I have a problem with inversion. I’ve never been able to do a cartwheel, a handstand, or a headstand. On my high school swim team, I was consigned to the backstroke because I couldn’t dive off the blocks.
This is not me. But I’m getting there…
(I balk, I panic, I freak out, I fail. It might be some instinct for self-preservation, or perhaps I wasn’t swung by the toes enough as a child.)
Over the past ten years, I’ve developed an otherwise dedicated and intense yoga practice that happens to include curling up in a little ball whenever people start balancing upside down.
And then a few weeks ago, my Ashtanga teacher said something so weirdly profound that at first I dismissed it as yoga-patchouli-lemongrass speak. “Don’t just try to do a headstand,” she said. “Do a headstand as if you already knew how.”
This was so different from the usual advice (Strong core! Straight legs!) that I decided to try. It would require a mental leap, but then mental leaps are what writers do best. It was more acting than yoga: I am a person who loves headstands. What’s my motivation? Upside-downness.
I was so into my role that I wasn’t even shocked when my legs started floating up, when my body locked into a balance that felt as familiar as bike-balance, as walking-up-stairs-with-a-coffee balance.

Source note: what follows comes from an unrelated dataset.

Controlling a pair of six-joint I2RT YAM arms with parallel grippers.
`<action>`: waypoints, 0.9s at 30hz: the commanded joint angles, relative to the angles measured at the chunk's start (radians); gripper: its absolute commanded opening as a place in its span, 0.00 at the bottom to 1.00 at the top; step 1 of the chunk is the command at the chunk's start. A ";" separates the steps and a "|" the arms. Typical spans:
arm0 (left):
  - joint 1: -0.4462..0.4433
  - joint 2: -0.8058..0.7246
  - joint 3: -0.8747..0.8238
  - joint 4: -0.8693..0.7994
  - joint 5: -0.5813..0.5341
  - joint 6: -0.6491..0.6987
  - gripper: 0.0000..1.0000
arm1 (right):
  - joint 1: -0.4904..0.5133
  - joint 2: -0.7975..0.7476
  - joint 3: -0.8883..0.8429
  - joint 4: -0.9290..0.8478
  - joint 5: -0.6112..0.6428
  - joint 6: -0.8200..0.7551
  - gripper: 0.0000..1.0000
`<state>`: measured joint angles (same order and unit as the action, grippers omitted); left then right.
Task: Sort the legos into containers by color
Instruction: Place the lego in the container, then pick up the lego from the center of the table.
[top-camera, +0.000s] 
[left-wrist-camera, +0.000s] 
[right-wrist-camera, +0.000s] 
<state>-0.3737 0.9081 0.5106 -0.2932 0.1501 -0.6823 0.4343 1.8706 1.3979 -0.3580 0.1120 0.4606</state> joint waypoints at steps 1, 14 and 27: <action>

I started thinking that night about the writing students I’ve seen struggle with confidence in their projects and their own skills. They’ll often stop and examine their insecurities, as if dissection and analysis might get them past the fear that they’re writing the whole thing wrong. I wonder, though, if there isn’t a more expedient solution.
This is what I’m going to tell them from now on, what I’m going to wish for them:
Write as if you knew what you were doing.

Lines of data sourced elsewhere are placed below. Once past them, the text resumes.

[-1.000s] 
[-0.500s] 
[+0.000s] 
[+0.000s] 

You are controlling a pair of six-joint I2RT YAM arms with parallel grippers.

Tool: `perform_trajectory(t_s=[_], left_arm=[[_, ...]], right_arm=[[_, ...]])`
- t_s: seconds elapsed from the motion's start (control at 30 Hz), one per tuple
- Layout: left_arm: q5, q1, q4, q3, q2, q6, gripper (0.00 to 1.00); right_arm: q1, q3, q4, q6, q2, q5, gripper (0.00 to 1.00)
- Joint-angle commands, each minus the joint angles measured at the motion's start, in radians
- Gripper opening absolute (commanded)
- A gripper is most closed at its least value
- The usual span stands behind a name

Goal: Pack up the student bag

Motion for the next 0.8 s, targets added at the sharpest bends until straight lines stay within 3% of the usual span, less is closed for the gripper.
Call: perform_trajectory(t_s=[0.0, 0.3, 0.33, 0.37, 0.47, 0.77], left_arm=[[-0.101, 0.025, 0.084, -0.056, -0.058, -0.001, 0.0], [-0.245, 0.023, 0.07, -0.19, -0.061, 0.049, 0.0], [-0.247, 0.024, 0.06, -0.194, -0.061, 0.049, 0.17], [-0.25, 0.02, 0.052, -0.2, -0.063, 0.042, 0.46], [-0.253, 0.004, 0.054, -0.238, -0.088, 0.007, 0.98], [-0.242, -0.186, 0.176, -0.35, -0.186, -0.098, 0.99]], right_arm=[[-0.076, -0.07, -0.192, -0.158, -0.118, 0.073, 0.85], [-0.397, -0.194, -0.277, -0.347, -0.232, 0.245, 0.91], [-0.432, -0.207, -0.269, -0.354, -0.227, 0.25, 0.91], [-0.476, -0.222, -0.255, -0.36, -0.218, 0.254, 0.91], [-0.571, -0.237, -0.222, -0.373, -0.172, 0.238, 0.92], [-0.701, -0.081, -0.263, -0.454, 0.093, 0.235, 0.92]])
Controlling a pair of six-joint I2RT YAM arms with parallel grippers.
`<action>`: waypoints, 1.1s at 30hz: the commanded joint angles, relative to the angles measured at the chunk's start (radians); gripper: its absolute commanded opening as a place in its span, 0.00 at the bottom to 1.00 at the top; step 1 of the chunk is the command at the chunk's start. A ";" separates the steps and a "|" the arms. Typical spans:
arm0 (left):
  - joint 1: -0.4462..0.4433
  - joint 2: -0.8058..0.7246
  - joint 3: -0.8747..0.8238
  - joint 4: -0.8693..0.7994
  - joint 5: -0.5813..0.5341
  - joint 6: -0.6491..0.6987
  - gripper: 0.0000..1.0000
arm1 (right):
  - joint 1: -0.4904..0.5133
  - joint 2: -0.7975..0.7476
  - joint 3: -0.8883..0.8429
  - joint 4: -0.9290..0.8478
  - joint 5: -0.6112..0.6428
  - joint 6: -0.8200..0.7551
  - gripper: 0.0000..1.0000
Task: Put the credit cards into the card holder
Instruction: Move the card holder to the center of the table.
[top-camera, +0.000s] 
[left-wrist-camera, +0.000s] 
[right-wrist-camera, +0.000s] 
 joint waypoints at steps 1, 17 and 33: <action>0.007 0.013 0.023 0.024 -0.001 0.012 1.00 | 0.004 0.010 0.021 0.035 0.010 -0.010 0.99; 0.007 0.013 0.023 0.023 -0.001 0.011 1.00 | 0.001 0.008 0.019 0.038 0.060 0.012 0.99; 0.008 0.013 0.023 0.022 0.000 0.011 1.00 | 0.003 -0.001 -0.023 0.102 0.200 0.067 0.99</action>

Write as if you loved this project as much now as the day you started it.
Write as if you had all the answers.
Write as if you knew a revelation would be hiding behind the next sentence.
Write as if no one had ever messed with your confidence.

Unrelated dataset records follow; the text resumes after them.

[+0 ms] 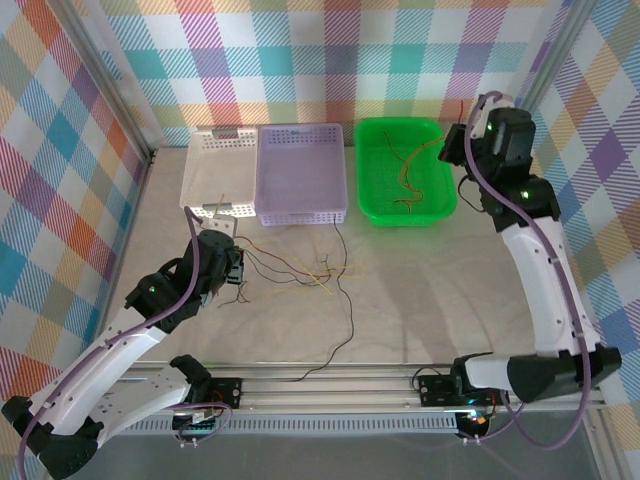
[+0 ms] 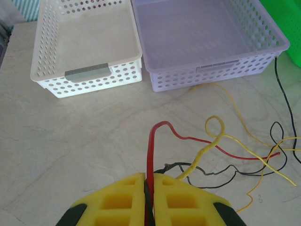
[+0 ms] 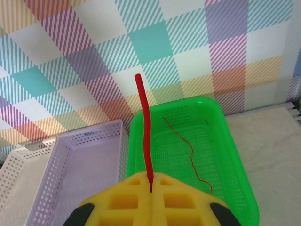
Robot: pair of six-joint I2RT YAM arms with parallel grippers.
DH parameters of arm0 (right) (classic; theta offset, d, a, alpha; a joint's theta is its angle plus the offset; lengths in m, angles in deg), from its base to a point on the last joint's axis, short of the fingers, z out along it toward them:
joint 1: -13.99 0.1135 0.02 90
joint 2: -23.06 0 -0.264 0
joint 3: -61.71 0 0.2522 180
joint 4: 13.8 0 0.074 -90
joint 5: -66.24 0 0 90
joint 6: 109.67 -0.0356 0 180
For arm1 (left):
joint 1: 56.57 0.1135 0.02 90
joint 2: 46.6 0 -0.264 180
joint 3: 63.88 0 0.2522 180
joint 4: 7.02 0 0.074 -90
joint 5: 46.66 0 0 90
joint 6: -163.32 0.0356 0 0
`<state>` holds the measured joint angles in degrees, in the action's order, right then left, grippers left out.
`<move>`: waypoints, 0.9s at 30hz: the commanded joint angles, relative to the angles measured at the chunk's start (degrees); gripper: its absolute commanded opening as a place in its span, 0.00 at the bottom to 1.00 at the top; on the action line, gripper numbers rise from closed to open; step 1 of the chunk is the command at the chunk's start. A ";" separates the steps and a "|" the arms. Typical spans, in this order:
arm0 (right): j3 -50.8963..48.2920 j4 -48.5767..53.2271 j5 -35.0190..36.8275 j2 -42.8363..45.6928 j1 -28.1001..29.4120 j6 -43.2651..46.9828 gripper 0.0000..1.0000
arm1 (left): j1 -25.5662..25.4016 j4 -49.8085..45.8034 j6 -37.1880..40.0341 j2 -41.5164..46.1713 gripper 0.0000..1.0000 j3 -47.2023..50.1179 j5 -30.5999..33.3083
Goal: Untangle the cables
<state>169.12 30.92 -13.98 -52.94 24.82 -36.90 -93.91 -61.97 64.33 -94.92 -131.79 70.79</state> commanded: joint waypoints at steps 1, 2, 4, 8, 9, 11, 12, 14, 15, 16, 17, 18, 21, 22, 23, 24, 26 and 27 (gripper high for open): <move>5.05 0.02 -1.39 -4.26 -0.36 2.30 0.00 | 0.43 1.42 0.07 0.57 0.00 0.61 -0.22; 6.23 0.13 -1.48 -5.84 -0.37 2.77 0.00 | 0.43 1.46 0.12 0.68 0.00 0.61 -0.11; 7.96 0.52 -1.47 -8.43 -0.46 2.90 0.00 | 0.45 1.55 0.25 0.99 0.00 0.76 0.23; 11.36 1.05 -2.09 -13.64 -0.72 2.43 0.00 | 0.43 1.46 0.29 1.03 0.00 0.89 0.09; 12.05 1.09 -2.25 -14.69 -0.76 2.30 0.00 | 0.43 1.54 0.25 1.10 0.00 0.93 0.14; 14.62 1.69 -2.50 -17.67 -0.96 2.45 0.00 | 0.43 1.63 0.28 1.03 0.00 1.03 -0.02; 16.05 2.47 -2.56 -19.05 -1.03 2.51 0.00 | 0.43 1.64 0.30 1.00 0.00 1.05 -0.17; 18.92 4.18 -2.95 -22.56 -1.16 2.80 0.00 | 0.43 1.64 0.38 0.73 0.00 1.06 -0.25; 20.12 4.92 -2.95 -23.94 -1.25 2.90 0.00 | 0.43 1.58 0.38 0.73 0.00 1.06 -0.21; 21.54 5.88 -3.05 -25.48 -1.33 2.86 0.00 | 0.43 1.66 0.43 0.69 0.00 1.15 -0.14; 22.76 6.64 -3.14 -26.76 -1.36 2.89 0.00 | 0.43 1.78 0.48 0.68 0.00 1.09 -0.15; 23.58 7.03 -3.15 -27.79 -1.34 2.90 0.00 | 0.46 1.81 0.54 0.53 0.00 1.15 -0.20; 24.35 7.25 -3.10 -30.41 -1.41 3.18 0.00 | 0.43 1.73 0.64 0.48 0.00 0.99 -0.27; 24.39 7.45 -2.96 -31.33 -1.43 3.25 0.00 | 0.43 1.73 0.65 0.50 0.00 1.11 -0.28; 24.45 7.64 -2.81 -32.22 -1.43 3.42 0.00 | 0.43 1.69 0.64 0.65 0.00 1.15 -0.26; 24.43 7.85 -2.68 -32.93 -1.47 3.52 0.00 | 0.43 1.68 0.64 0.61 0.00 1.13 -0.29; 24.15 8.54 -2.15 -34.77 -1.51 3.87 0.00 | 0.45 1.73 0.69 0.76 0.00 1.10 -0.45; 23.80 8.84 -1.90 -35.43 -1.43 4.03 0.00 | 0.48 1.73 0.74 0.88 0.00 1.01 -0.46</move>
<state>191.83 37.87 -16.31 -86.76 23.69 -34.13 -93.87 -61.11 64.37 -94.74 -131.36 70.79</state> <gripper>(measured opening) 0.042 0.078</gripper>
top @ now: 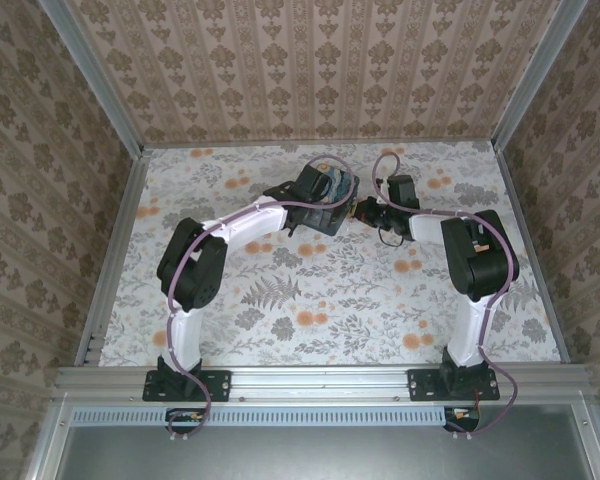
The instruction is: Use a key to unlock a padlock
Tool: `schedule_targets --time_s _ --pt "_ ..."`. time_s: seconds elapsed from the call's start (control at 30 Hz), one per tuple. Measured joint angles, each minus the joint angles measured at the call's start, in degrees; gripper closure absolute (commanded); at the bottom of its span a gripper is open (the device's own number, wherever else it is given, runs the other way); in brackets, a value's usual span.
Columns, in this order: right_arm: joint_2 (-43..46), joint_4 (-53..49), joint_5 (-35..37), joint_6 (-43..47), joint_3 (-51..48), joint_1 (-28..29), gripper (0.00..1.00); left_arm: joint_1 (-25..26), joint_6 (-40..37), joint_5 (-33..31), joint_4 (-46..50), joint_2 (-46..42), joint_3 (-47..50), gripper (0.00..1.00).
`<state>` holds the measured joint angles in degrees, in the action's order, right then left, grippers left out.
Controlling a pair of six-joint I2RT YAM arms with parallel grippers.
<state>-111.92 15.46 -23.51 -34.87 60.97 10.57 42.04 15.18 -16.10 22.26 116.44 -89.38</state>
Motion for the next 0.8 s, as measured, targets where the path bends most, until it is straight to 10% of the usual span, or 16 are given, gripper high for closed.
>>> schedule_targets --time_s 0.8 --pt "9.25 8.59 -0.09 -6.05 -13.55 -2.4 1.0 0.2 0.2 2.64 2.78 -0.52 -1.16 0.0"
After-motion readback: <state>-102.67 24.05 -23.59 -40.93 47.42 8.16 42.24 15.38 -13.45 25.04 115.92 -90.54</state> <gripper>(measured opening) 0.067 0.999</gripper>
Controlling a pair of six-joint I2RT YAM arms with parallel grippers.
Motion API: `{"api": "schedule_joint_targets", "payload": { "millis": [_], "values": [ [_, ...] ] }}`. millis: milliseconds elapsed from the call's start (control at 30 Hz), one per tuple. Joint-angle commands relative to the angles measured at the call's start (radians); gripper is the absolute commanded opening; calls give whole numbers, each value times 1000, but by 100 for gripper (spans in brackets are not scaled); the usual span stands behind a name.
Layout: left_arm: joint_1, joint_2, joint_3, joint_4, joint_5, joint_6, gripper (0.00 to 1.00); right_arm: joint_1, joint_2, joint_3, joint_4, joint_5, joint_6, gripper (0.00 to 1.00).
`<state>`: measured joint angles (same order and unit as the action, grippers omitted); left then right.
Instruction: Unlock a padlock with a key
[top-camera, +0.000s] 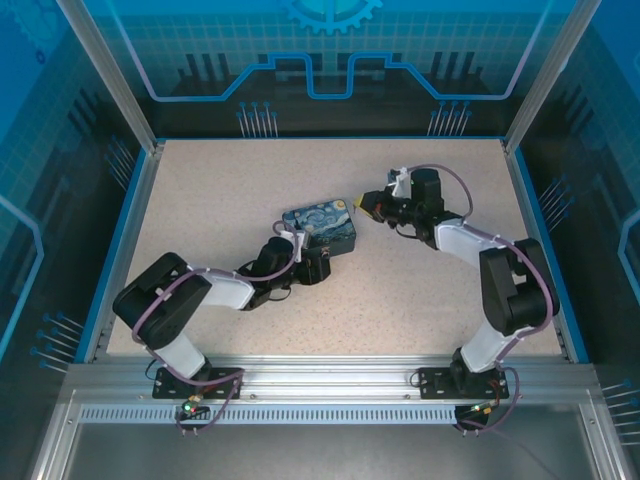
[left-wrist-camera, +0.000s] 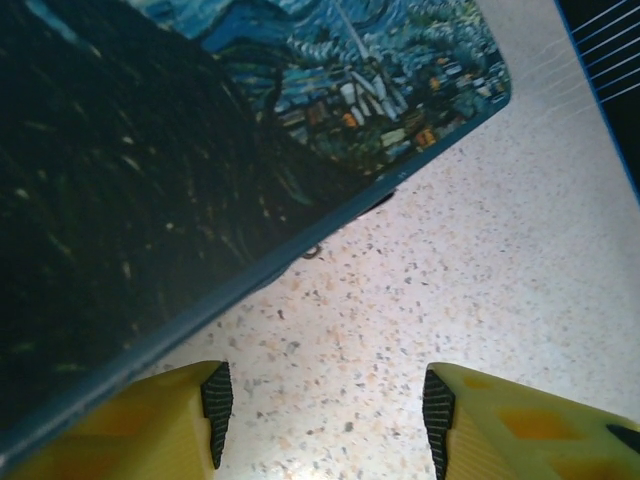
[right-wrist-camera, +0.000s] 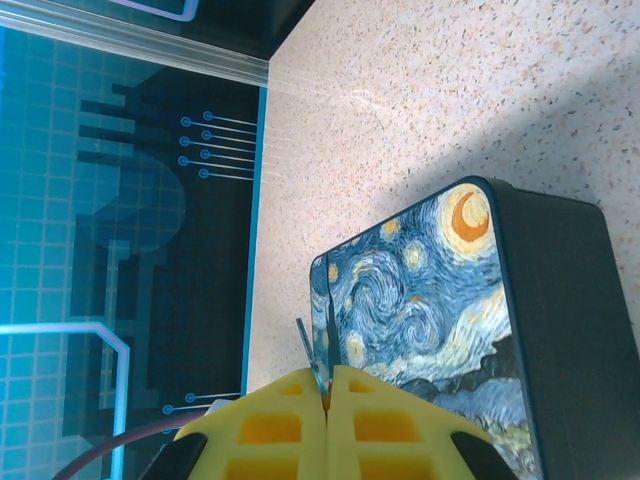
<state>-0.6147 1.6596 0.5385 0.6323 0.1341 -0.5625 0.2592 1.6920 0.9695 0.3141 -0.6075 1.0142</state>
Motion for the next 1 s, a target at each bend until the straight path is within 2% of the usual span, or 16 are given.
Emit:
{"api": "schedule_joint_targets", "payload": {
  "millis": [0, 400, 967],
  "values": [
    [-9, 23, 39, -5, -32, 94, 55, 29, 53, 41, -27, 18, 13, 0],
    [-4, 70, 62, -12, -107, 179, 54, 105, 120, 64, -101, 108, 3, 0],
    [7, 128, 34, 71, -267, 296, 53, 141, 185, 70, -110, 131, 12, 0]
  ]
}}
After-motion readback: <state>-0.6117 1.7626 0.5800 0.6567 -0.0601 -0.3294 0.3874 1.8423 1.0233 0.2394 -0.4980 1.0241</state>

Write as if no one will ever be allowed to judge what you write.
Write as if you were seven feet tall.
Write as if every decision you made were guaranteed to be the right decision.
Write as if all your failures happened in another lifetime.
And for my next trick…
Write as if you hadn’t been allowed to write a word for the past decade, and you’re finally free.
Write as if you had no other obligations in the world, as if nothing else mattered.
Write as if a reliable psychic promised you’d win the Pulitzer for this.
Write as if the only reason you narrowly avoided that head-on collision when you were seventeen was so that you could live to tell this story, because the world needs it.
Write as if it it’s the last story you’ll ever get to tell.
(As indeed it might be.)
Write as if there were someone out there whose happiness depended on reading this brilliant thing you wrote.
(Stranger things are true.)
Write as if your life depended on it.
(Don’t you remember? It does.)
Then turn around and edit like the most critical bitch in the world.